• Instructions to follow
Could you give the records below again exactly, without the pictures?

• Data entries
-------------------------
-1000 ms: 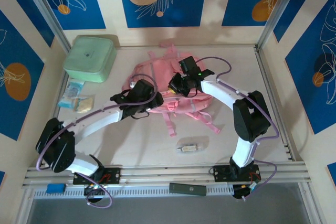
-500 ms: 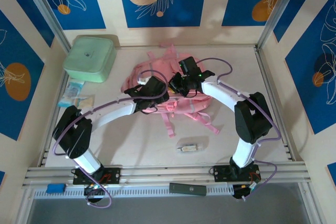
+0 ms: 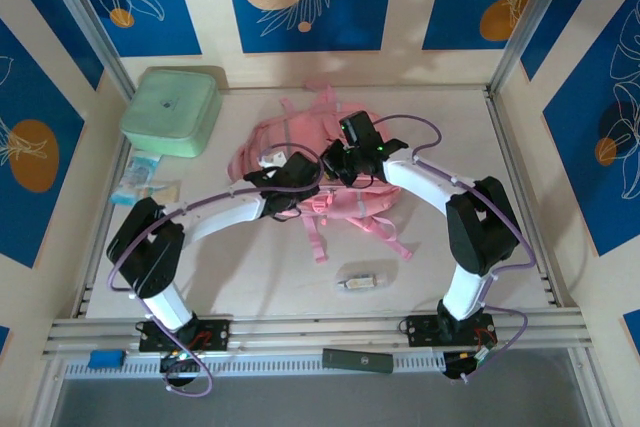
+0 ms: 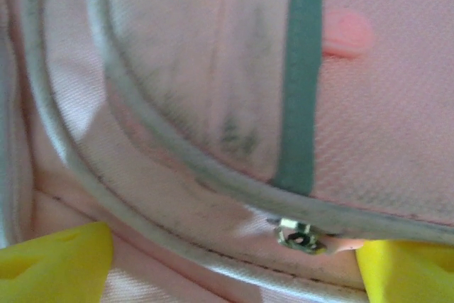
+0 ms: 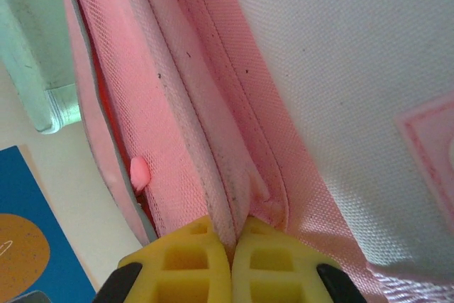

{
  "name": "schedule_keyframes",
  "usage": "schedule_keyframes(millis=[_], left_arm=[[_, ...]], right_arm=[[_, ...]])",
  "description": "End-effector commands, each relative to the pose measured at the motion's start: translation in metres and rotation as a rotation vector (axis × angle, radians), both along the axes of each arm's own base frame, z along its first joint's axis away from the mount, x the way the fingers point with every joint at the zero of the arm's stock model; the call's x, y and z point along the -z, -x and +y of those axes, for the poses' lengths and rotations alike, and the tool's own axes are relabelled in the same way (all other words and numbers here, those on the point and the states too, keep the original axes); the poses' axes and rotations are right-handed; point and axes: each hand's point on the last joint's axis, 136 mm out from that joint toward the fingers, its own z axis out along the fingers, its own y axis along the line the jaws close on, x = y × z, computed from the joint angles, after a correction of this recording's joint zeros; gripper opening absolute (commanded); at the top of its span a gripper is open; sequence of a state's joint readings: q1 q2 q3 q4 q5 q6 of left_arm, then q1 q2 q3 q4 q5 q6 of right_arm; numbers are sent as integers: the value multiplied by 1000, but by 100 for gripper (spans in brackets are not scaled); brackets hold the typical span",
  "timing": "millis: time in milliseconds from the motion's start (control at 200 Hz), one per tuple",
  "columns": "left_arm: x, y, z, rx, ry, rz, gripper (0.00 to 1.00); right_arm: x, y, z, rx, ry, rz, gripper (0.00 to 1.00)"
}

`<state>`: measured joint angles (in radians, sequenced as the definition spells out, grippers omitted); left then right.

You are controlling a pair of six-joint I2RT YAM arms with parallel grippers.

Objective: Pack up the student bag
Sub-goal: Unzip the student bag at the center of the table.

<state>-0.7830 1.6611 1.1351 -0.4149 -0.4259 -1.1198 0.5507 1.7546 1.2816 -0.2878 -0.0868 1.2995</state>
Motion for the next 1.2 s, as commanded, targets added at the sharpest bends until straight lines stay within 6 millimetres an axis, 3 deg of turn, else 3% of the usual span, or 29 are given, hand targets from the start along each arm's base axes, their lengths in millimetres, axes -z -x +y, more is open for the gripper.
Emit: schedule_keyframes(millis=[0, 135, 300, 530, 855, 1195], left_arm=[[-7, 19, 48, -85, -124, 2, 80], [-18, 30, 48, 13, -109, -4, 71], [-38, 27, 8, 256, 1, -78, 65], [-48, 16, -3, 479, -110, -108, 61], [-44, 0, -7, 652, 15, -131, 49], [-20, -14, -10, 648, 38, -91, 37]], right_arm=[[-44, 5, 14, -52, -105, -83, 0], [-46, 4, 14, -56, -103, -92, 0], [-44, 4, 16, -61, -104, -86, 0], [-46, 5, 15, -68, -91, -89, 0], [-44, 5, 15, -69, -78, -83, 0], [-44, 7, 17, -68, -73, -82, 0]])
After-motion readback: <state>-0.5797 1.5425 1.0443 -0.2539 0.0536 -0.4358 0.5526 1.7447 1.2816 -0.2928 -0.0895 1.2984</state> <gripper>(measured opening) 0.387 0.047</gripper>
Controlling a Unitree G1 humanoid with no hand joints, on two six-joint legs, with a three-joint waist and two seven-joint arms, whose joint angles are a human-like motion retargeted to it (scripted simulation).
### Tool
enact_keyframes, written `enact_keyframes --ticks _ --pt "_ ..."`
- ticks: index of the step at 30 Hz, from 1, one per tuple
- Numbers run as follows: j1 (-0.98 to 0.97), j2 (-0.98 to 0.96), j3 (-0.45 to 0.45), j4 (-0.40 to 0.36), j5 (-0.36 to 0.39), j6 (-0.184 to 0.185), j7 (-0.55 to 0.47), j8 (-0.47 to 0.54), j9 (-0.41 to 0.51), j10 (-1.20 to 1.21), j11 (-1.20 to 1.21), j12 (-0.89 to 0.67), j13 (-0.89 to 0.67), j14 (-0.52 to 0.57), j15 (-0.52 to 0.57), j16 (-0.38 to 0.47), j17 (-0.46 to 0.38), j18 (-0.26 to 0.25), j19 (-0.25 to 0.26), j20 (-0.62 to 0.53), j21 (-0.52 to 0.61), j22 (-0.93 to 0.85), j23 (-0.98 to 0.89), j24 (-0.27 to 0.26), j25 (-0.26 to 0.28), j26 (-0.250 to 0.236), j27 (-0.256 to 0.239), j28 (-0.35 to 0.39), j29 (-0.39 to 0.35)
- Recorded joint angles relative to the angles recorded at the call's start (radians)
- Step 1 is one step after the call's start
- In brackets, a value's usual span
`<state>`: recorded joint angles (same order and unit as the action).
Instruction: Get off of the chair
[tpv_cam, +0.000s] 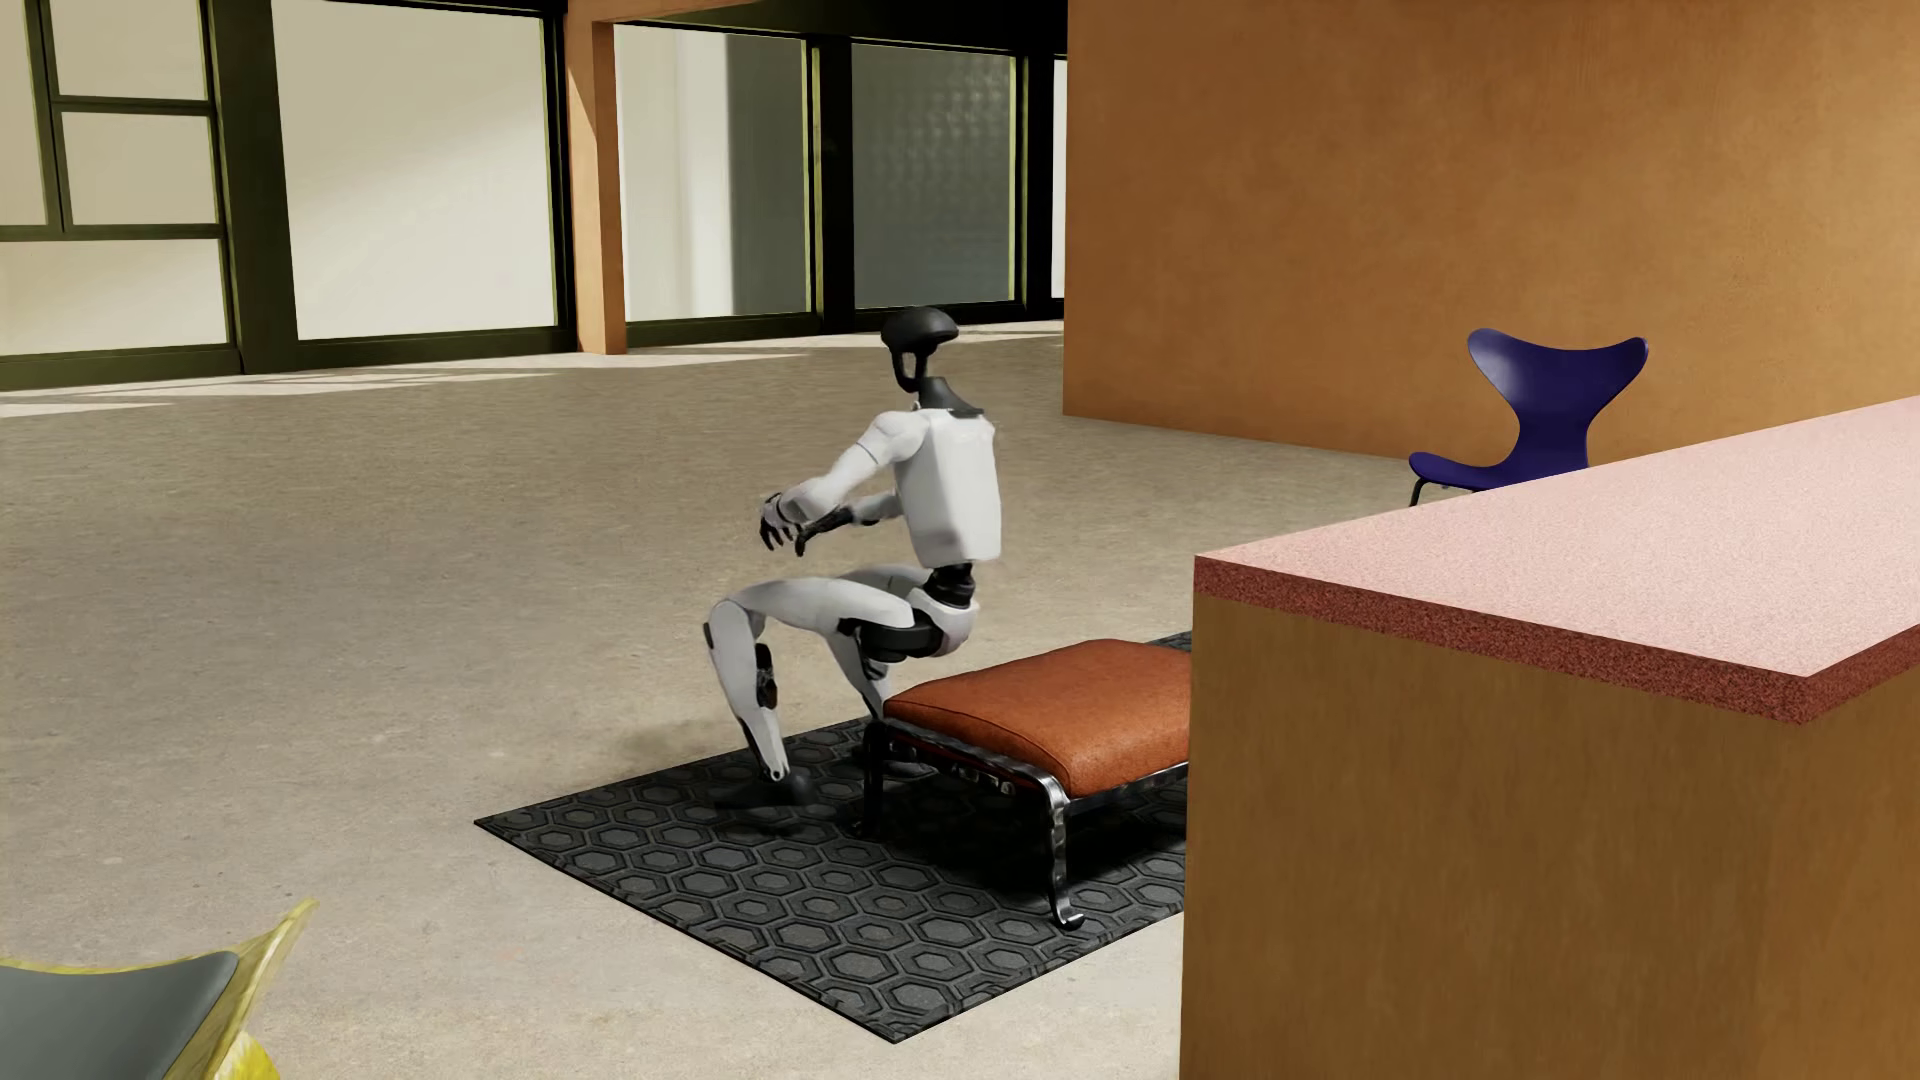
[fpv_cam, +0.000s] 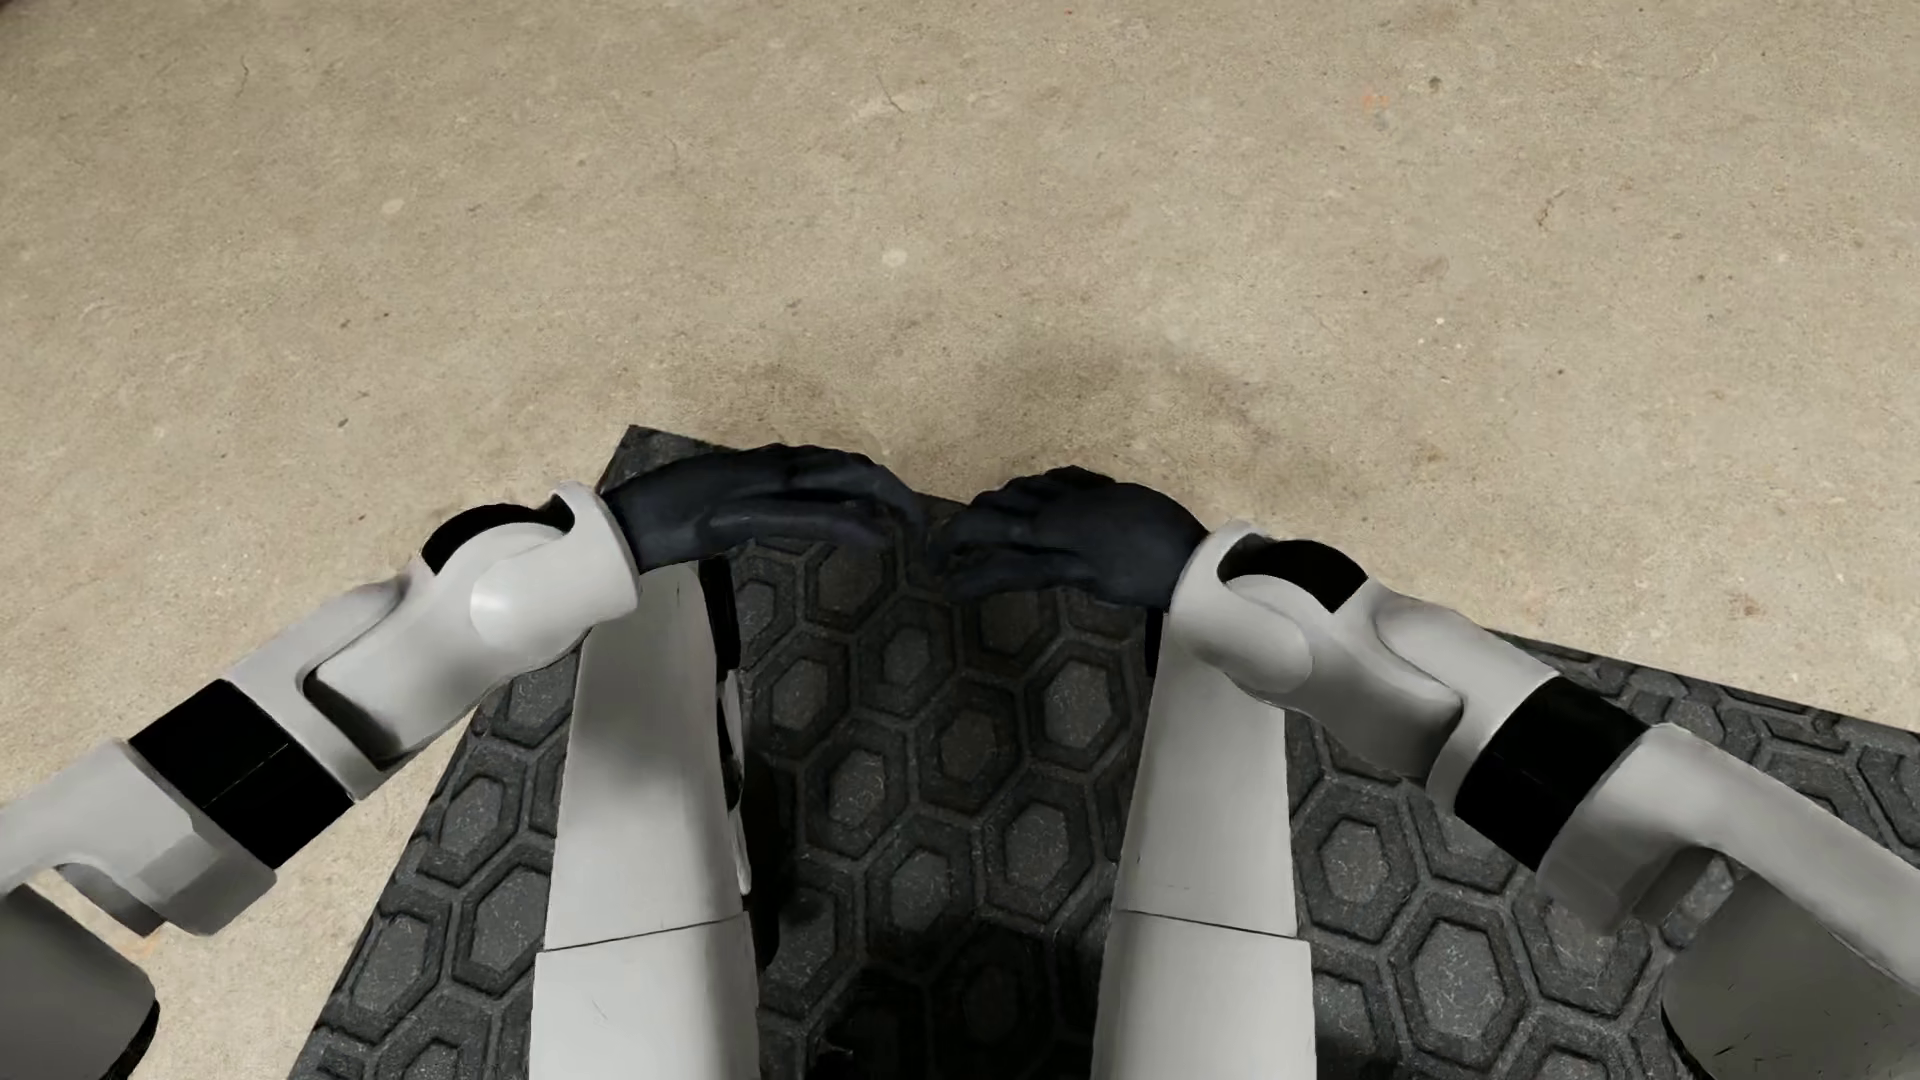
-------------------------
• Task output
-1000 ms: 
-500 ms: 
+0 ms: 
+0 ms: 
+0 ms: 

{
  "name": "schedule_keyframes",
  "usage": "schedule_keyframes(millis=[_], left_arm=[[_, ...]], right_arm=[[_, ...]])",
  "description": "End-effector commands, each relative to the pose measured at the motion's start: translation in metres and rotation as a rotation vector (axis × angle, radians), both along the axes of each arm's own base frame, z along its first joint's axis away from the mount, x the way the fingers point with every joint at the zero of the arm's stock model; the call's x, y and z point along the -z, -x and +y of those axes, for the poses' lengths and rotations alike, and the tool's own axes are relabelled in the same way (all other words and numbers here, those on the point and the states too, keep the original axes); the poses' axes and rotations are right-handed; point and axes: each hand's point on the last joint's axis, 136 mm out from that joint toward the fingers, its own z axis out along the fingers, its own y axis along the line the jaws close on, x = y × z, computed from the joint angles, after a correction of this recording's joint zeros; gripper opening absolute (commanded); at the top of its span a gripper is open; sequence of a state's joint readings: q1 q2 q3 q4 q5 q6 of left_arm, then q1 q2 q3 q4 q5 q6 of right_arm; numbers are sent as integers: the value multiplied by 1000, but by 100 for gripper (spans in brackets are not scaled); brackets hold the typical span",
  "timing": "millis: time in milliseconds from the motion's start (control at 200 Hz), one per tuple",
  "columns": "left_arm: x, y, z, rx, ry, rz, gripper (0.00 to 1.00); right_arm: x, y, z, rx, ry, rz, gripper (0.00 to 1.00)"
}

`<state>`: measured joint angles (in radians, sequenced as the definition spells out, grippers omitted); left then right.

You are controlling a pair of six-joint I2RT YAM arms with parallel grippers.

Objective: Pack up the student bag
Sub-goal: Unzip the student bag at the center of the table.

<state>-0.7830 1.6611 1.1351 -0.4149 -0.4259 -1.1198 0.5507 1.7546 1.2816 -0.2878 -0.0868 1.2995</state>
Motion for the next 1.2 s, as commanded, targets added at the sharpest bends until straight lines stay within 6 millimetres an axis, 3 deg of turn, else 3% of the usual span, or 29 are given, hand targets from the start along each arm's base axes, their lengths in millimetres, axes -z -x +y, more is open for the gripper.
Emit: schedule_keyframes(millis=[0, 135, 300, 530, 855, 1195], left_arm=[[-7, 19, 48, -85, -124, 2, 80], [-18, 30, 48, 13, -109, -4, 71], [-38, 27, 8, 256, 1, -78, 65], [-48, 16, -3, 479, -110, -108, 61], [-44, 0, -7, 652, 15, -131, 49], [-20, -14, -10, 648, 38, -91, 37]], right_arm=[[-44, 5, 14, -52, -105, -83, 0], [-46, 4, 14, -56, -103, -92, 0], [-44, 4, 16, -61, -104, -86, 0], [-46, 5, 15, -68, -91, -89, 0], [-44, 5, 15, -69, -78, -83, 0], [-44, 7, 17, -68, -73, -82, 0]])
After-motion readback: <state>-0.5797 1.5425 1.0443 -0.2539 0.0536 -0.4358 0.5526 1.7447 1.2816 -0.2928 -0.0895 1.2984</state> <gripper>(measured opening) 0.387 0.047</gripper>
Controlling a Unitree G1 humanoid with no hand joints, on two six-joint legs, with a three-joint waist and two seven-joint arms, whose joint angles are a human-like motion retargeted to it (scripted simulation).
### Tool
enact_keyframes, written `enact_keyframes --ticks _ --pt "_ ..."`
- ticks: index of the step at 30 Hz, from 1, one per tuple
- Numbers run as follows: j1 (-0.98 to 0.97), j2 (-0.98 to 0.96), j3 (-0.45 to 0.45), j4 (-0.40 to 0.36), j5 (-0.36 to 0.39), j6 (-0.184 to 0.185), j7 (-0.55 to 0.47), j8 (-0.47 to 0.54), j9 (-0.41 to 0.51), j10 (-1.20 to 1.21), j11 (-1.20 to 1.21), j12 (-0.89 to 0.67), j13 (-0.89 to 0.67), j14 (-0.52 to 0.57), j15 (-0.52 to 0.57), j16 (-0.38 to 0.47), j17 (-0.46 to 0.38), j18 (-0.26 to 0.25), j19 (-0.25 to 0.26), j20 (-0.62 to 0.53), j21 (-0.52 to 0.61), j22 (-0.93 to 0.85), j23 (-0.98 to 0.89), j24 (-0.27 to 0.26), j25 (-0.26 to 0.28), j26 (-0.250 to 0.236), j27 (-0.256 to 0.239), j28 (-0.35 to 0.39), j29 (-0.39 to 0.35)
- Recorded joint angles relative to the angles recorded at the call's start (radians)
- Step 1 is one step after the call's start
- In brackets, a value's usual span
`<state>`: recorded joint angles (same order and unit as the action).
Instruction: Get off of the chair
[tpv_cam, +0.000s] 
[fpv_cam, +0.000s] 

The output requires no additions.